• Required work:
Work through the data line by line, gathering every line that has the word "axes".

= Beginning of Section =

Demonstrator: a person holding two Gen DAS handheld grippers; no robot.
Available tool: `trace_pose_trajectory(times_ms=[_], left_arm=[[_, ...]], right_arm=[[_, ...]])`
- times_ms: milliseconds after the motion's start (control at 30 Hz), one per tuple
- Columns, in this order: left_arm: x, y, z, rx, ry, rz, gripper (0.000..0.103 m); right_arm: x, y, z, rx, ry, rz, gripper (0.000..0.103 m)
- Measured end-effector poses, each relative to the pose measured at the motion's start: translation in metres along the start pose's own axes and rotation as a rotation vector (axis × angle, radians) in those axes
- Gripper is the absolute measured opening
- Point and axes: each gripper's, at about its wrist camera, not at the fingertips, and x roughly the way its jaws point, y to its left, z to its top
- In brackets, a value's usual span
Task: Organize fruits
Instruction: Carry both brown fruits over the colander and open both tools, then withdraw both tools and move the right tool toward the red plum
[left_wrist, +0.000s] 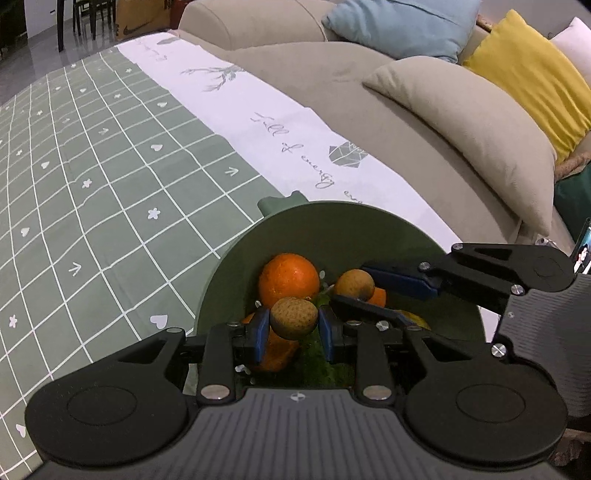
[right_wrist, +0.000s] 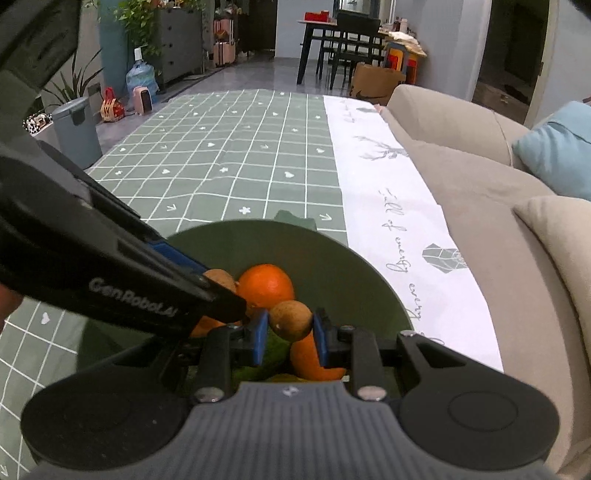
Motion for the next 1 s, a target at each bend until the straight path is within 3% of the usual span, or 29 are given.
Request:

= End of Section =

• Response:
- Measured end-effector poses, each relative to the pose measured at the motion's start: translation in metres along the start pose's own axes and rotation as a rotation vector (axis × angle, radians) in those axes
- Point and axes: each gripper's, at about its wrist camera, not at the fingertips, and x roughly the way its jaws point, y to its left, z to its top

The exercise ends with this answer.